There are many credit card transaction data providers which sell anonymized transactional data with fields such as customer_id, location, sector, and potentially merchant_id. For example, uncleaned data may include fields such as:

description, transaction_date, post_date, amount, transaction_status, transaction_id, merchant_id, category_code, transaction_type, running_balance

Fields, data cleanliness, and data access (through a db or flat file such as S3) vary widely and really depend on the provider. Popular providers are Yodlee and Master Card Advisors. We will be going through an example which pulls large comma-separated transactional information files from S3 and loads this data into AWS Redshift.

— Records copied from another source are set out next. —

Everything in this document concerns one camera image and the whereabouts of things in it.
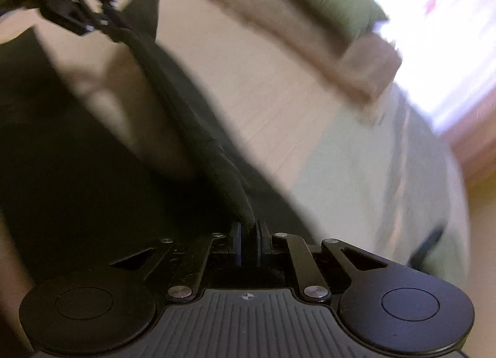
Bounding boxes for dark olive pants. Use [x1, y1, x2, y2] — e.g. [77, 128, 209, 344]
[0, 0, 328, 297]

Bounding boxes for pink grey striped blanket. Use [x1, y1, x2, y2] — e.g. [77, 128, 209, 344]
[31, 0, 471, 289]

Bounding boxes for beige folded blanket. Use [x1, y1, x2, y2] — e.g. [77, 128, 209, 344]
[196, 0, 404, 105]

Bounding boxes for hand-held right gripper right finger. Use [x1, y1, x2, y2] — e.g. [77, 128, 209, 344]
[254, 220, 390, 302]

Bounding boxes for pink curtain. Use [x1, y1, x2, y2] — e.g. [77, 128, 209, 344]
[422, 0, 496, 184]

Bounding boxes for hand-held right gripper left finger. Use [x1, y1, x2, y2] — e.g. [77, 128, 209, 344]
[108, 222, 243, 302]

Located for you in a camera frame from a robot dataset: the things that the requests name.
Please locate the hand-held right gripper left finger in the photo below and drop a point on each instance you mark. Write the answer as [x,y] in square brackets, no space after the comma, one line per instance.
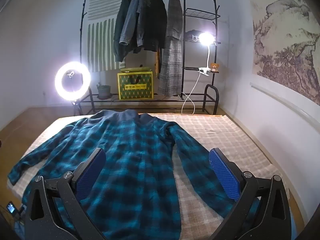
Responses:
[91,170]

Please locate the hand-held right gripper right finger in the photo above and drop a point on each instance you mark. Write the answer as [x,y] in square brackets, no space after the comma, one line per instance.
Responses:
[223,175]

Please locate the teal plaid fleece robe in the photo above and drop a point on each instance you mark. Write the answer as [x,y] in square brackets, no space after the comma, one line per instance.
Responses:
[135,155]

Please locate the black metal clothes rack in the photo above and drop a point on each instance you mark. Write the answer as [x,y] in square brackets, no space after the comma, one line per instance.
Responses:
[184,55]

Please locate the beige checked bed blanket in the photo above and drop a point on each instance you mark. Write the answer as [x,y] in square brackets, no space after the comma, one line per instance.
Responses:
[225,135]

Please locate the black light tripod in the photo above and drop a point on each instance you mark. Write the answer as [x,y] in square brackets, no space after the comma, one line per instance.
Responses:
[74,105]

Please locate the grey plant pot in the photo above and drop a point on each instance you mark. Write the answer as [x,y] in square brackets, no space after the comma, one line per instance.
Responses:
[103,91]

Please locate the small phone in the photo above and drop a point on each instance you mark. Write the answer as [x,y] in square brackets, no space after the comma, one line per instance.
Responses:
[11,208]

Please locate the yellow patterned storage box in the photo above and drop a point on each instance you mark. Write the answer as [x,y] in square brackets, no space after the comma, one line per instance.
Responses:
[135,86]

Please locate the small brown teddy bear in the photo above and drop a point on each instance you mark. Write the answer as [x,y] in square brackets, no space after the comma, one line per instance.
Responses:
[214,67]

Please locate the orange hanging cloth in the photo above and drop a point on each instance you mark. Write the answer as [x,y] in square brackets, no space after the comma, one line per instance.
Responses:
[157,65]

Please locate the grey plaid long coat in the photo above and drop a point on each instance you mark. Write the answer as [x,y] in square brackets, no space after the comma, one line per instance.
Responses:
[172,55]

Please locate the white clip lamp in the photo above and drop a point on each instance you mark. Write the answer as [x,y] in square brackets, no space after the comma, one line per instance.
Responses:
[206,38]

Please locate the dark bag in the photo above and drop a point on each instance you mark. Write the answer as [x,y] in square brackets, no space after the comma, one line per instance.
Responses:
[191,33]

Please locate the black jacket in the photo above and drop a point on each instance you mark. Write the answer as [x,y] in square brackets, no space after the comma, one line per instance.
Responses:
[156,25]

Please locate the white wall conduit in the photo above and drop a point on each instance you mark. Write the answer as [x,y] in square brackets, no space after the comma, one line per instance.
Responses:
[275,95]

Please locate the green striped wall hanging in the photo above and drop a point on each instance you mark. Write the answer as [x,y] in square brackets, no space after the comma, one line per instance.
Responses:
[100,42]

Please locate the landscape painting wall poster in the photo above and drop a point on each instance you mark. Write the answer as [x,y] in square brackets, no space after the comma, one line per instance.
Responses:
[287,42]

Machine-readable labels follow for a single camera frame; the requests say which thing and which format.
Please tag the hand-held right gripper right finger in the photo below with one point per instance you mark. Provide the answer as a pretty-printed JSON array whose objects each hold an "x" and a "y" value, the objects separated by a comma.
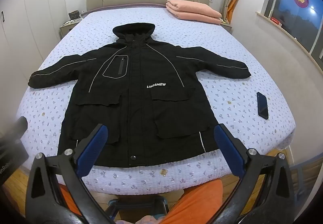
[{"x": 229, "y": 148}]

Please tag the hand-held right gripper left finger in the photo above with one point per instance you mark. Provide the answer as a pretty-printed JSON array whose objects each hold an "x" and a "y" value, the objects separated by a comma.
[{"x": 93, "y": 145}]

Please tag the black hooded jacket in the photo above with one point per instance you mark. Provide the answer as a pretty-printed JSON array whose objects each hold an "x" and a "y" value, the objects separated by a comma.
[{"x": 141, "y": 67}]

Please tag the black smartphone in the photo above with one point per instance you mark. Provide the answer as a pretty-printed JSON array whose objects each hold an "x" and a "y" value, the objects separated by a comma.
[{"x": 262, "y": 105}]

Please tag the person's orange pants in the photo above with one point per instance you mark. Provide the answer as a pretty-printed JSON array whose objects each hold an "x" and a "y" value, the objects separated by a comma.
[{"x": 196, "y": 201}]

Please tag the bed with floral quilted sheet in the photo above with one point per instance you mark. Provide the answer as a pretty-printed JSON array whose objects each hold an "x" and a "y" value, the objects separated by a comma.
[{"x": 227, "y": 45}]

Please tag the beige nightstand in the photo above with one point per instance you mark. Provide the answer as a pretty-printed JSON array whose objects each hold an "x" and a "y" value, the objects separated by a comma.
[
  {"x": 67, "y": 28},
  {"x": 226, "y": 28}
]

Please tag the red box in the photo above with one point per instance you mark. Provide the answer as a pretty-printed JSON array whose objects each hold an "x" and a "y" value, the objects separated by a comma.
[{"x": 275, "y": 21}]

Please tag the pink folded blanket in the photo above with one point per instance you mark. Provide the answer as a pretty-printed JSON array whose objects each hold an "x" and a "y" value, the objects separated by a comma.
[{"x": 194, "y": 11}]

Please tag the grey framed window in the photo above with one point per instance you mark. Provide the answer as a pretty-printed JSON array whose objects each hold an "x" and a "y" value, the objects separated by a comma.
[{"x": 290, "y": 4}]

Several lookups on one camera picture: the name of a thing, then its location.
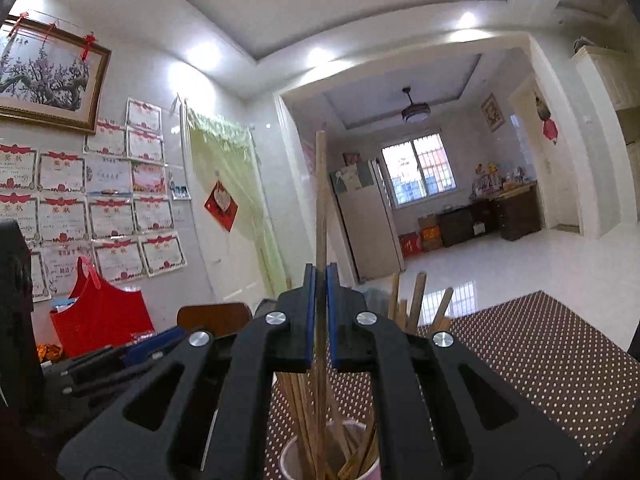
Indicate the grey bag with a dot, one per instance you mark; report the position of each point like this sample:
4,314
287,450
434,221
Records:
582,45

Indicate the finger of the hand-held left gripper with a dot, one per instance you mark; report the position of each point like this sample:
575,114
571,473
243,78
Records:
150,347

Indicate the pink cup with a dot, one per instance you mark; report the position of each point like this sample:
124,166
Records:
290,465

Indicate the barred window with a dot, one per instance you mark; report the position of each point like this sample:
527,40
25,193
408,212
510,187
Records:
417,170

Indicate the small red picture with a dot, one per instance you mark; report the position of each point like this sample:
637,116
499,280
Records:
351,158

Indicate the framed wall picture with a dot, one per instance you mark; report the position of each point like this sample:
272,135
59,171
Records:
492,112

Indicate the red gift bag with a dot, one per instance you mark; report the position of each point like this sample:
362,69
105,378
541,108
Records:
100,315

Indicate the red cardboard box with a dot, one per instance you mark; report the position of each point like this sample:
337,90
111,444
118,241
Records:
410,246

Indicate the group of award certificates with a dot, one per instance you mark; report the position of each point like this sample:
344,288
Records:
110,215

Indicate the gold-framed blossom picture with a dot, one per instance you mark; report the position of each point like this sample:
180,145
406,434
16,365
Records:
45,75

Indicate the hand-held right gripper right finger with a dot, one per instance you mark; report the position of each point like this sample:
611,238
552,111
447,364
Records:
331,310

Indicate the dark jacket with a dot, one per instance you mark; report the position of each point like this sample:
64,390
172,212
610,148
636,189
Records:
635,342

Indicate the small photo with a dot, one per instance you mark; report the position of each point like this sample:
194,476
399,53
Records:
180,192

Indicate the bunch of wooden chopsticks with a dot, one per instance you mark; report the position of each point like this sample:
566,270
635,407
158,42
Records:
300,420

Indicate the assorted colourful clutter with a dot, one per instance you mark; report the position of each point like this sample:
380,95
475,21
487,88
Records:
495,180

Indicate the orange cardboard box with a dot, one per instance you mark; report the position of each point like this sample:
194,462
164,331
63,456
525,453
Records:
431,234

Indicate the red diamond paper decoration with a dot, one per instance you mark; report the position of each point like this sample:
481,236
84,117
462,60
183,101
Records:
221,205

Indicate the ceiling fan lamp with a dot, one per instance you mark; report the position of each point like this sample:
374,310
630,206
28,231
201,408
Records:
416,115

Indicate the pale green curtain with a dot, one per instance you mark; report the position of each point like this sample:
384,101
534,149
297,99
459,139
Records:
220,140

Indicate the dark wooden desk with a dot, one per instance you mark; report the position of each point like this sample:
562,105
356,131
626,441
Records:
520,217

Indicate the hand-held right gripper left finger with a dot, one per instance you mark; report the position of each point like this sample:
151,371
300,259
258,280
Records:
311,310

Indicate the white door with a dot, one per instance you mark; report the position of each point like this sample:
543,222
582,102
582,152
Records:
560,195

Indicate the brown wooden chair back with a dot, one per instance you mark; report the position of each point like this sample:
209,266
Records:
215,317

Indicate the white wall cabinets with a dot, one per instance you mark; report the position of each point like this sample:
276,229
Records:
605,75

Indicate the single wooden chopstick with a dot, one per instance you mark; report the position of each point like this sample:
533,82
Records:
320,200

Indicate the red hanging tassel decoration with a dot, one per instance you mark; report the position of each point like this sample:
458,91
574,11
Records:
550,130

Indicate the beige refrigerator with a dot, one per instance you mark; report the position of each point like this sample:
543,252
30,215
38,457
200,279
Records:
365,230

First, setup a Redshift cluster and create a table - there are many options to choose from such as using Dense Compute or Dense Storage Machines, every use case is different so it is important to read the documentation. While, there are many different settings, one important choice is which field to use as the sortkey. If you are going to be querying mostly by date then use the date field. However, if your main use case is to join over merchant_ids, then that may be the best choice.

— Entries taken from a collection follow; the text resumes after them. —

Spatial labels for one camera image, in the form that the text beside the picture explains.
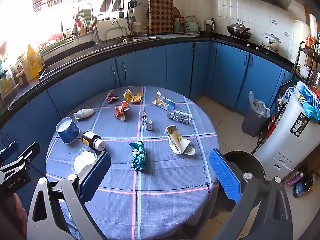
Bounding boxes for orange carton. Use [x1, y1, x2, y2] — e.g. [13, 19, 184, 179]
[114, 101, 130, 122]

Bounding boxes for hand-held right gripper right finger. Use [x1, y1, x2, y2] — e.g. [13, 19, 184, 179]
[209, 149, 293, 240]

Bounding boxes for clear plastic bin bag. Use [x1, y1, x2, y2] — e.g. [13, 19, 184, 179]
[248, 91, 271, 118]

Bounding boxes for person's left forearm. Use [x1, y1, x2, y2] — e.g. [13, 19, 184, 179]
[10, 192, 28, 232]

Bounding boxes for black trash bin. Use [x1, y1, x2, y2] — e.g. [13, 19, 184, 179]
[212, 151, 267, 220]

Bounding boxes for tall steel faucet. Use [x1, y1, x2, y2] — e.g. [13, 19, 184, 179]
[71, 9, 100, 49]

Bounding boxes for pink wrapper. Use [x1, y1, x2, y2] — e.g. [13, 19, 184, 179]
[106, 89, 120, 104]

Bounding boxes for gas stove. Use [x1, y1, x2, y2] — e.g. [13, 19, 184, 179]
[230, 36, 283, 55]

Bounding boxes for blue paper cup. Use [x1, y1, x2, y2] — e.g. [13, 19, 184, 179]
[55, 117, 80, 145]

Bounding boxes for silver carton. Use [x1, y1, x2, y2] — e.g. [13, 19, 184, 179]
[166, 109, 193, 125]

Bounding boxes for light blue packet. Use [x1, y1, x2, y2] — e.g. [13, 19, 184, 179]
[300, 91, 320, 124]

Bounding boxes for black shelf rack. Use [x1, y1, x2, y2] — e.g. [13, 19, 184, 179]
[294, 41, 320, 85]

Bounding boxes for beige carton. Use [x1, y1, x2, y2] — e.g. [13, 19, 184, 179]
[164, 125, 198, 155]

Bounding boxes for white ceramic pot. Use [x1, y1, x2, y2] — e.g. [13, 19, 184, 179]
[262, 32, 282, 52]

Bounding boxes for small steel faucet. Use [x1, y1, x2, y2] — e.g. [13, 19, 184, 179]
[106, 20, 128, 42]

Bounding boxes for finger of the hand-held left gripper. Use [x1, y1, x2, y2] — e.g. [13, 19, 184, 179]
[0, 141, 20, 159]
[0, 142, 41, 178]

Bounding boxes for clear plastic lid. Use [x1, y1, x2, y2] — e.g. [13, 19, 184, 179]
[71, 147, 98, 174]

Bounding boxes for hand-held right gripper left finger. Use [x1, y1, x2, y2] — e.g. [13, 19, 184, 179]
[26, 151, 112, 240]

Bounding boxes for round table with blue cloth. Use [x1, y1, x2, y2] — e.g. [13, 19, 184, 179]
[46, 85, 220, 240]

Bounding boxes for checkered cutting board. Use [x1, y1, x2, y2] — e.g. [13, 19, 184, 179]
[149, 0, 174, 35]

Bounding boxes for teal foil wrapper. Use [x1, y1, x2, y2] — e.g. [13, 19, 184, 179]
[129, 141, 147, 171]

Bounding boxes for grey trash bin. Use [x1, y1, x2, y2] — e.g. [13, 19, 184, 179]
[241, 105, 270, 137]

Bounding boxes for green kettle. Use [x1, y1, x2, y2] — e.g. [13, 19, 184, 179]
[184, 16, 200, 34]

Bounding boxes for brown pill bottle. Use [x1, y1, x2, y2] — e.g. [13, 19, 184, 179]
[82, 131, 106, 152]

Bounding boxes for white dish drainer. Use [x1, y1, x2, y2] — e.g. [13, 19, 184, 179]
[96, 17, 130, 40]

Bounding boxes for dark bottle with blue label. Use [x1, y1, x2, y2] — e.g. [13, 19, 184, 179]
[292, 175, 315, 199]

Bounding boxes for black red folded trolley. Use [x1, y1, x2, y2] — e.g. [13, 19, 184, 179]
[251, 97, 288, 155]

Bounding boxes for blue kitchen cabinets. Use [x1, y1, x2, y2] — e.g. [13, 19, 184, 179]
[0, 39, 297, 153]

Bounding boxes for white tissue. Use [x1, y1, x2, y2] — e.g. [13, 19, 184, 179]
[73, 108, 95, 122]

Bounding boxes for white tall canister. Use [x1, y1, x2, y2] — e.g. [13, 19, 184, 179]
[292, 20, 311, 60]

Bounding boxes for blue white crushed carton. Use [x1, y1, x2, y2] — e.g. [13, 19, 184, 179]
[152, 91, 177, 110]

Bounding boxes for yellow carton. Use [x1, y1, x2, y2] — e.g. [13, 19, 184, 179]
[123, 88, 143, 104]

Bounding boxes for yellow detergent bottle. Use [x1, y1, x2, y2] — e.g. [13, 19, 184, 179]
[26, 44, 45, 79]

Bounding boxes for cluster of seasoning containers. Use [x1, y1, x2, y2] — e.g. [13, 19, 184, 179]
[0, 57, 28, 98]

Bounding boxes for black wok with lid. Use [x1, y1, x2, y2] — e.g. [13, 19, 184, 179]
[227, 19, 252, 40]

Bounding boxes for purple spray can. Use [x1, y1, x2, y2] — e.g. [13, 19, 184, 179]
[286, 171, 309, 187]

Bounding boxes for green striped cloth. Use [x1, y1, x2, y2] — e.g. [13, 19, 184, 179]
[79, 9, 93, 28]

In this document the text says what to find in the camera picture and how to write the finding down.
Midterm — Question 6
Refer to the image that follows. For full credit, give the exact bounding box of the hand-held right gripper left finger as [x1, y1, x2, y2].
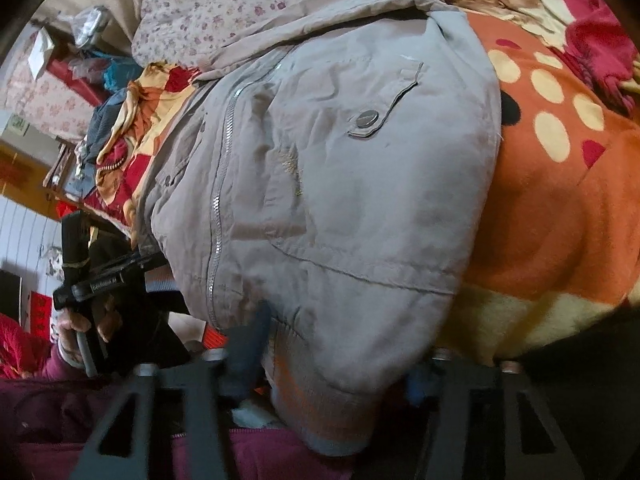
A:
[70, 300, 274, 480]

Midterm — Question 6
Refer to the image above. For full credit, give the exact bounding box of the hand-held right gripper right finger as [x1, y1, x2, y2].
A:
[405, 350, 586, 480]

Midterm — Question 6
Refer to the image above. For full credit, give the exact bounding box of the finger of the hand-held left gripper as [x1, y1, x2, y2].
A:
[72, 254, 169, 304]

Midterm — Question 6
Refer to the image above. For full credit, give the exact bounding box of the grey zip jacket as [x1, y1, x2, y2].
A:
[135, 0, 503, 456]

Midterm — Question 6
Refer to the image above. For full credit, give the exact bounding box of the person's left forearm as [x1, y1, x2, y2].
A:
[40, 345, 96, 383]

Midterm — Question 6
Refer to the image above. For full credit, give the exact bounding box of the person's left hand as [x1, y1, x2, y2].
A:
[50, 304, 125, 363]

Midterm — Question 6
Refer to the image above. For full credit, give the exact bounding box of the black cloth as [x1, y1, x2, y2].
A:
[90, 235, 193, 373]

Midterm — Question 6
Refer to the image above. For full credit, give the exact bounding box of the wooden chair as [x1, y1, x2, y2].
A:
[42, 142, 91, 201]

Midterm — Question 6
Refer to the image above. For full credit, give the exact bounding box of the red paper decoration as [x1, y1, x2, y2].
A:
[30, 292, 53, 341]

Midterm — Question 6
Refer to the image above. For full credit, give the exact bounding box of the red puffy jacket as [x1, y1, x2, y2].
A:
[0, 312, 51, 381]

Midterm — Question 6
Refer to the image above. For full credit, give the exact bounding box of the blue-grey garment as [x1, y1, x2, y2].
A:
[82, 87, 133, 166]

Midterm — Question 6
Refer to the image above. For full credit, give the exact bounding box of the pink floral bedsheet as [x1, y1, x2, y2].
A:
[0, 35, 96, 141]

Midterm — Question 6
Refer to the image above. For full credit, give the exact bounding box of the person's maroon clothing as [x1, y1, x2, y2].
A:
[0, 375, 361, 480]

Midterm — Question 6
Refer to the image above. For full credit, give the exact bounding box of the teal cloth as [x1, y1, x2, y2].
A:
[102, 57, 143, 91]

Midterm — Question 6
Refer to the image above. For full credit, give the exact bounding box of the white paper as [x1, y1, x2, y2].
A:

create table credit_card_transaction (
 field_one integer,
 ....
 field_two varchar(100),
 field_three varchar(50),
 transaction_date timestamp encode delta32k sortkey);

After the Redshift table is created, use the COPY command to move data to S3. The Redshift columns need to be mapped exactly to the incoming data. If the incoming data is not cleaned and there are missing fields (i.e. 10 columns instead of 12), the copy command will not work. The most difficult part is cleaning data or understanding when too much data is missing from a transaction to make it not valuable - unfortunately data formatting and presentation vary significantly between providers, so we will not cover it in this article.

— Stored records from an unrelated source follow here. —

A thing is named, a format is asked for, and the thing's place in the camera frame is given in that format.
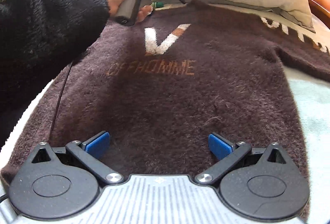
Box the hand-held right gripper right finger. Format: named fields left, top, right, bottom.
left=194, top=133, right=287, bottom=185

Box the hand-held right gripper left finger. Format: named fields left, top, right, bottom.
left=31, top=131, right=125, bottom=186

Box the brown fuzzy sweater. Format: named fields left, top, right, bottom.
left=0, top=0, right=330, bottom=224

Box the person's left forearm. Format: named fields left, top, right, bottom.
left=0, top=0, right=110, bottom=147

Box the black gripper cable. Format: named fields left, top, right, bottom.
left=49, top=59, right=74, bottom=142

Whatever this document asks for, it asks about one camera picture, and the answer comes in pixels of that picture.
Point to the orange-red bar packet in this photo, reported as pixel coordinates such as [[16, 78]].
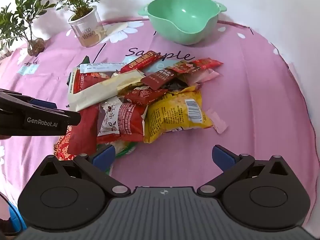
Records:
[[141, 61]]

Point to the yellow snack bag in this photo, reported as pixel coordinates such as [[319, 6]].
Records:
[[170, 115]]

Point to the plant in glass vase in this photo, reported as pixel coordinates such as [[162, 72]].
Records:
[[35, 45]]

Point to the bright red packet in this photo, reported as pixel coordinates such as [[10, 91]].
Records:
[[197, 65]]

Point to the red and white snack bag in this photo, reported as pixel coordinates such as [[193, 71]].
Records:
[[125, 122]]

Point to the pink snack packet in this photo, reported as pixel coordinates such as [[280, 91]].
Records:
[[205, 76]]

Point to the dark red packet white print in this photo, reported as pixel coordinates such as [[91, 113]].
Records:
[[158, 78]]

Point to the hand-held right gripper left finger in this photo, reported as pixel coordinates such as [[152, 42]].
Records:
[[104, 156]]

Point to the potted plant in white cup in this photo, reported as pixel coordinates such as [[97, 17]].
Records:
[[83, 27]]

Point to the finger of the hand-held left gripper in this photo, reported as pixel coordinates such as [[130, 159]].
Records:
[[43, 103]]

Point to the cream snack packet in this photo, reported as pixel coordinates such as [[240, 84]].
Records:
[[100, 92]]

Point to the green plastic bowl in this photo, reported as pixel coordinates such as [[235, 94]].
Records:
[[185, 20]]

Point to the long white packet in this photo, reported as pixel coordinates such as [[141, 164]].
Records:
[[102, 67]]

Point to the green snack packet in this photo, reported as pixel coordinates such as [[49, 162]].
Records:
[[125, 148]]

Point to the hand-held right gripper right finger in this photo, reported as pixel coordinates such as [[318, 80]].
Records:
[[223, 156]]

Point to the pink printed tablecloth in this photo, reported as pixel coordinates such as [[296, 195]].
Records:
[[250, 92]]

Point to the pale pink wrapper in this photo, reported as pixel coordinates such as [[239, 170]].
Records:
[[218, 122]]

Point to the small red packet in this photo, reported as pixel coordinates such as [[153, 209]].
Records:
[[143, 95]]

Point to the dark red packet gold pattern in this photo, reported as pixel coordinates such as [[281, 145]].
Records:
[[82, 135]]

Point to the red packet with white side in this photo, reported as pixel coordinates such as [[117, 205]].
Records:
[[83, 82]]

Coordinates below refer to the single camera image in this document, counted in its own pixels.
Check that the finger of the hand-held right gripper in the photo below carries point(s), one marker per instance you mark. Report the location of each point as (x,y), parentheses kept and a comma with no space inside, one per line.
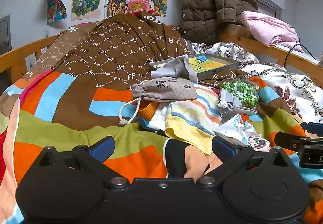
(290,141)
(315,128)

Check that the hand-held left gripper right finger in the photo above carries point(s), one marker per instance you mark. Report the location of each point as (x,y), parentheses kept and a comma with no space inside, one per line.
(223,147)

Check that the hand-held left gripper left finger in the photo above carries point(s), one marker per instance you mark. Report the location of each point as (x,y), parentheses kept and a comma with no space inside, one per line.
(102,147)

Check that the white blue print cloth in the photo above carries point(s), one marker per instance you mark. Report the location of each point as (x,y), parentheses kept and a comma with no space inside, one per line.
(233,127)

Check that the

copy credit_card_transaction from 's3://data-endpoint' CREDENTIALS 'aws_access_key_id=xxxx;aws_secret_access_key=xxxx' delimiter ',' removequotes;

Once your data is in Redshift, you can query it using simple SQL statements. The most popular data set currently features ~1mm customers and therefore ~ 100+mm transactions/yr, which Redshift can easily handle in just one table. If the data set becomes too large, we would suggest partitioning the data into different tables arranged by date, but this should not be a problem. You can also connect your Redshift cluster to popular BI tools such as Tableau. At Volmanac, we use our Volmanac Data app to run worker processes to make thousands of queries every time new data is added and save interesting and statistically significant information.

This isn’t that difficult to set up and having the data in your own Redshift cluster lets an investor perform custom queries and analysis - we aren’t sure why anyone would outsource this to an aggregator such as Earnest Research. If you can’t perform these calculations in-house you are already behind the more sophisticated investors.

Update: 11/21/2016

To be clear, the best way to use this data is not to simply sum up transaction amounts at different retailers/businesses. This can lead to a lot of noise and will usually provide inconsistent results. A better (and more predictive) way to use this data is to monitor consumer trends, which is why we have our jobs run thousands of queries. One recent example which was sent to us by a reader involves Hertz. Many funds were short Hertz during the recent earnings miss as customers which had historically made a car rental transaction were increasingly allocating more dollars to car riding services such as Uber any Lyft. This trend along with accelerated car depreciation due to lower resale values caused Hertz stock to drop by over ~20% after earnings were released.